In America, titles of nobility were banned in the Constitution and in our democratic culture. In a society built on notions of equality (the obvious exceptions of Black people, women, Native Americans notwithstanding) no one has access to special carve-outs or exemptions as to what is right and wrong. Claiming them, particularly in secret, feels like a betrayal against the whole idea of equality.
The problem in the modern era is that elites — of all ideological stripes — have violated that bargain. The result isn’t that we’ve abandoned any notion of right and wrong. Instead, by elevating hypocrisy to the greatest of sins, we end up weaponizing the principles, using them as a cudgel against the other side but not against our own.

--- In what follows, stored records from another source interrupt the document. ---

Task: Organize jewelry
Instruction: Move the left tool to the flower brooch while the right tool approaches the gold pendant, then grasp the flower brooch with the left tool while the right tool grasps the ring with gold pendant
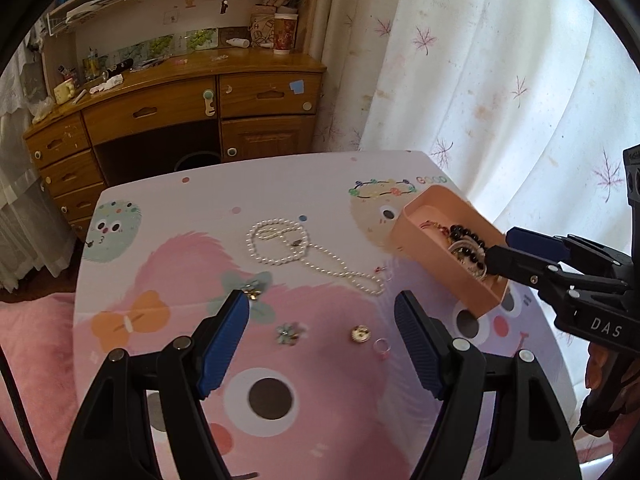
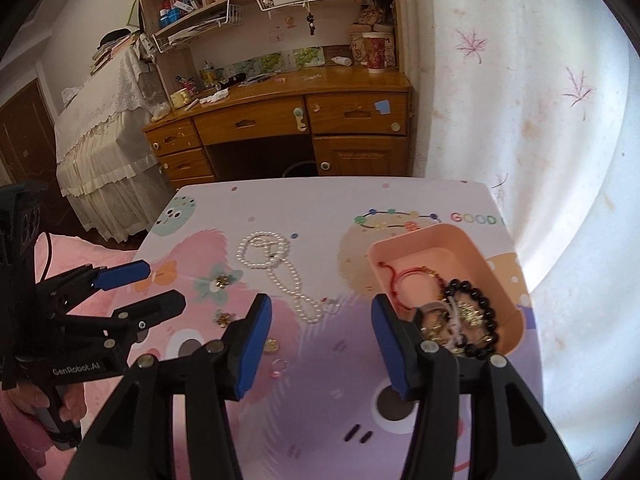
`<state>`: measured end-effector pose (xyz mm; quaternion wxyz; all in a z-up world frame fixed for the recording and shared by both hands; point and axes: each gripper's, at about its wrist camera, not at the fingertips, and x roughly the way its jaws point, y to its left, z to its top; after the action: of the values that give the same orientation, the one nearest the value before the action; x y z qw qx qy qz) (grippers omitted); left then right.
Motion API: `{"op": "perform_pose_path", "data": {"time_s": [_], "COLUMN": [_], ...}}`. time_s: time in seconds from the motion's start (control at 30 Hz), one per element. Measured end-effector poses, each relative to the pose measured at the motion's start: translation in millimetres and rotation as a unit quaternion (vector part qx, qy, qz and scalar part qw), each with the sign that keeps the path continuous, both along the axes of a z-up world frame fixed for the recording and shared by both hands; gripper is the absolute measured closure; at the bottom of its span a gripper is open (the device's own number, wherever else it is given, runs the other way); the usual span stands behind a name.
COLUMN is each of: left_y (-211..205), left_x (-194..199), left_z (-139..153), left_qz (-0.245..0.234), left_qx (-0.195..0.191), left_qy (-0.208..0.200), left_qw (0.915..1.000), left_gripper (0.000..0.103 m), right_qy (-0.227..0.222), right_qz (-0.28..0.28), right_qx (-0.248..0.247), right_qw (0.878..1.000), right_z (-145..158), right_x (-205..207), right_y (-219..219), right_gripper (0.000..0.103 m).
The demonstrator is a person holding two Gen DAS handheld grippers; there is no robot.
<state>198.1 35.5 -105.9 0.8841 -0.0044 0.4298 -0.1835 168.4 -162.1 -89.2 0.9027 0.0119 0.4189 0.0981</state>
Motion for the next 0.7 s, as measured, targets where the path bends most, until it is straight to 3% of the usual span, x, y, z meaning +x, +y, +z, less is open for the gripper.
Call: {"op": "perform_pose_path", "data": {"time_s": [0.33,0.7], "left_y": [12,-7], "left_x": [23,41], "left_z": [-8,-61], "left_qz": [-0.080,-0.151], "left_qx": [0.046,0.100], "left_qy": [0.007,0.023], "left_qw": [0.9957,0.9832], "left_gripper": [0.029,0.029], "right_qy": [0.042,0.047], "right_qz": [-0.002,0.015], "right_qx": [-0.007,-0.055], "right_qw": [0.999,0.997], "right_z": [-55,-106], "right_x": [-8,-24], "right_y": [28,60], "right_gripper": [0.051,0.051]}}
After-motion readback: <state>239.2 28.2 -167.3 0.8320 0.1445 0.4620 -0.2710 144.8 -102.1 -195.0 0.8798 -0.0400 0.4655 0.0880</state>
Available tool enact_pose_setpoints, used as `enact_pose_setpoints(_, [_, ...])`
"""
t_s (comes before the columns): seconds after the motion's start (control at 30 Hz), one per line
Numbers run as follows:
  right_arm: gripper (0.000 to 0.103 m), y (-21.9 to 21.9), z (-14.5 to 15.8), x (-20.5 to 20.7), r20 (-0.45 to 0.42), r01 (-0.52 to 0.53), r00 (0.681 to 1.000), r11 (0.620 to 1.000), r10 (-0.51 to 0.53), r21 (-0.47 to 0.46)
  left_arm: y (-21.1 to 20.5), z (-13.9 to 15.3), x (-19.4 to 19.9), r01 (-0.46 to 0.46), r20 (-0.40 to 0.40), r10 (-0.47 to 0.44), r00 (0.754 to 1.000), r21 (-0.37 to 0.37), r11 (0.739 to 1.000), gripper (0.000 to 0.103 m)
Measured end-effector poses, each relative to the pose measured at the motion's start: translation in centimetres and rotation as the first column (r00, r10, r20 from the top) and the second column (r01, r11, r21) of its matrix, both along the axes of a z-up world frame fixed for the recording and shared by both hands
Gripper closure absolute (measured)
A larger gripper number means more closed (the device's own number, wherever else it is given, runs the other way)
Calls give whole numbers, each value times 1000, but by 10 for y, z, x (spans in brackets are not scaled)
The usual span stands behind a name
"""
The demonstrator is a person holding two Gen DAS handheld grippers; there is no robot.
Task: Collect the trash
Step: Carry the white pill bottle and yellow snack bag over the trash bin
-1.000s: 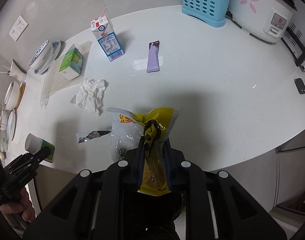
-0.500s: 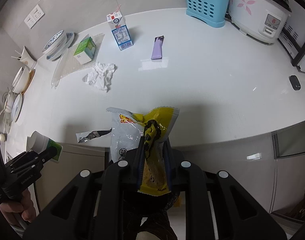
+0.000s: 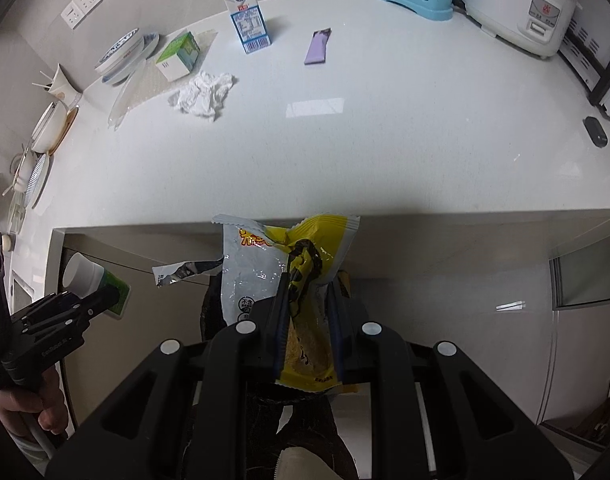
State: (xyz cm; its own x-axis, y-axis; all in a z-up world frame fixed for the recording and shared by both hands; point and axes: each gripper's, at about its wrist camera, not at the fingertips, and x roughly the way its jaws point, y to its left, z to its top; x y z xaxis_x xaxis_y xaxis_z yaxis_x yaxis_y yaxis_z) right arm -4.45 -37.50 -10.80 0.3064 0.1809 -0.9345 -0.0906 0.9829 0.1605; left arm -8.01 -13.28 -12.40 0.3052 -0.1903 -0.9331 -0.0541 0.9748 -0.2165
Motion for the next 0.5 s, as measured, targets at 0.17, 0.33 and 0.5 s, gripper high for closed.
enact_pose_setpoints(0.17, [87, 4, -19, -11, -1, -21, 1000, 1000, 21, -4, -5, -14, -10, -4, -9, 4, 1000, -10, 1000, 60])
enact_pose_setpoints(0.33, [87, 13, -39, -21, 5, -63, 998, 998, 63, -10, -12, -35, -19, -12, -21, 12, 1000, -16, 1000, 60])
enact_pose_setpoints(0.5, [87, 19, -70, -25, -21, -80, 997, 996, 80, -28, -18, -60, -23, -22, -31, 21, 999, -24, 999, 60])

Pick an issue: violent rhetoric by politicians, sexual misconduct, corruption and so on. With every revelation, almost immediately the debate becomes a riot of whataboutism. Team A says that Team B has no right to criticize because they did the same thing. Team B points out that Team A has switched positions. Everyone has a point. And everyone is missing the point.
Sure, hypocrisy is a moral failing, and partisan inconsistency is an intellectual one. But neither changes the objective facts. This is something you’re supposed to learn as a child: It doesn’t matter what everyone else is doing or saying, wrong is wrong. It’s also something lawyers like Mr. Blanche are supposed to know. Telling a judge that the hypocrisy of the prosecutor — or your client’s transparency — means your client did nothing wrong would earn you nothing but a laugh.